Marubayashi S, Yamamoto H, Shibata S, Fudaba Y, Miyata Y, Fukuma K, Okada K, Hinoi T, Ikeda M, Maeda T, Oshiro Y, Dohi K
Second Department of Surgery, Hiroshima University School of Medicine, Japan.
Hiroshima J Med Sci. 1998 Sep;47(3):121-4.
Post-transplant erythrocytosis (PTE) is increasingly recognized as a complication of kidney transplantation. In this study we report the effect of the angiotesin-converting enzyme (ACE) inhibitor enalapril on hematocrit (Ht) and erythropoietin in four patients with PTE. Four renal allograft recipients with Ht greater than 51% were studied. Treatment was initiated with enalapril administered orally at a dose of 2.5 mg/day. All the patients had an increase of hemoglobin (Hb) (17.7 +/- 0.64 g/dl), Ht (54.5 +/- 1.29%) and red blood cell count (RBC) (584 +/- 19.2 x 10(4)/microliter). All patients responded to enalapril in 8 weeks with a significant decrease of Hb, Ht, and RBC. In one patient, the downward trend was more rapid and sustained, and treatment had to be discontinued to prevent the development of anemia. Serum erythropoietin showed normal in all four patients and remained unchanged during the study, even after discontinuation of enalapril treatment. Serum creatinine remained relatively stable throughout the study. These results suggest that PTE may not be dependent upon circulating erythropoietin and that enalapril treatment may be an effective treatment of PTE without renal dysfunction.

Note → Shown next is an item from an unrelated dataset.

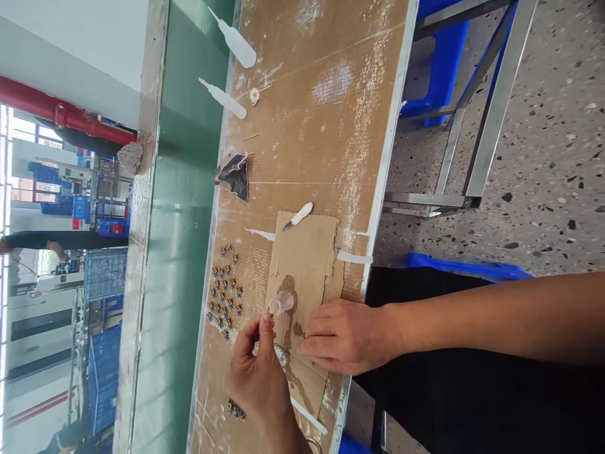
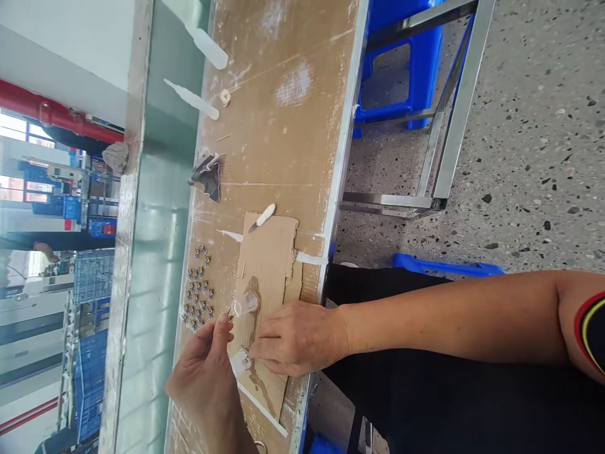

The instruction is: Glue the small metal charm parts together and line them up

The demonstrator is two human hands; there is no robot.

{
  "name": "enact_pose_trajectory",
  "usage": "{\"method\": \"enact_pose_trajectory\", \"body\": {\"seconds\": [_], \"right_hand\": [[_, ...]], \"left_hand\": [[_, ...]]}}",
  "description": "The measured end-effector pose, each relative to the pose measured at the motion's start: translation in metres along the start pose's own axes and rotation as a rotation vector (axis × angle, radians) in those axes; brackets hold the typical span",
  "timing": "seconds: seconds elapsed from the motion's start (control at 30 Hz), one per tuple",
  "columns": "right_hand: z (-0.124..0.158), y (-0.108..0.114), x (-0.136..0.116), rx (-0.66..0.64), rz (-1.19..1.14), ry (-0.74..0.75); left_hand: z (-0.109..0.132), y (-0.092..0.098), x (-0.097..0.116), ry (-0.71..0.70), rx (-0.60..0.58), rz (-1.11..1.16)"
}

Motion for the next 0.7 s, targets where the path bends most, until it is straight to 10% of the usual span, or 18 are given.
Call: {"method": "enact_pose_trajectory", "body": {"seconds": [0.7], "right_hand": [[-0.0011, 0.0023, 0.0012, 0.054, -0.002, -0.004]], "left_hand": [[-0.0008, -0.0017, 0.0083, -0.007, 0.009, -0.063]]}}
Point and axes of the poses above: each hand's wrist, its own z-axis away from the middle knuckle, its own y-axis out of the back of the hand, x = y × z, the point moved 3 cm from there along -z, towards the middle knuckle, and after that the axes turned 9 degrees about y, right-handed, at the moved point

移植后红细胞增多症(PTE)日益被视为肾移植的一种并发症。在本研究中,我们报告了血管紧张素转换酶(ACE)抑制剂依那普利对4例PTE患者血细胞比容(Ht)和促红细胞生成素的影响。研究了4例肾移植受者,其Ht大于51%。以2.5毫克/天的剂量口服依那普利开始治疗。所有患者的血红蛋白(Hb)(17.7±0.64克/分升)、Ht(54.5±1.29%)和红细胞计数(RBC)(584±19.2×10⁴/微升)均升高。所有患者在8周内对依那普利有反应,Hb、Ht和RBC显著下降。1例患者下降趋势更快且持续,不得不停止治疗以防止贫血发生。4例患者的血清促红细胞生成素均正常,且在研究期间保持不变,即使在停止依那普利治疗后也是如此。在整个研究过程中血清肌酐保持相对稳定。这些结果表明,PTE可能不依赖循环促红细胞生成素,且依那普利治疗可能是一种治疗PTE且无肾功能障碍的有效方法。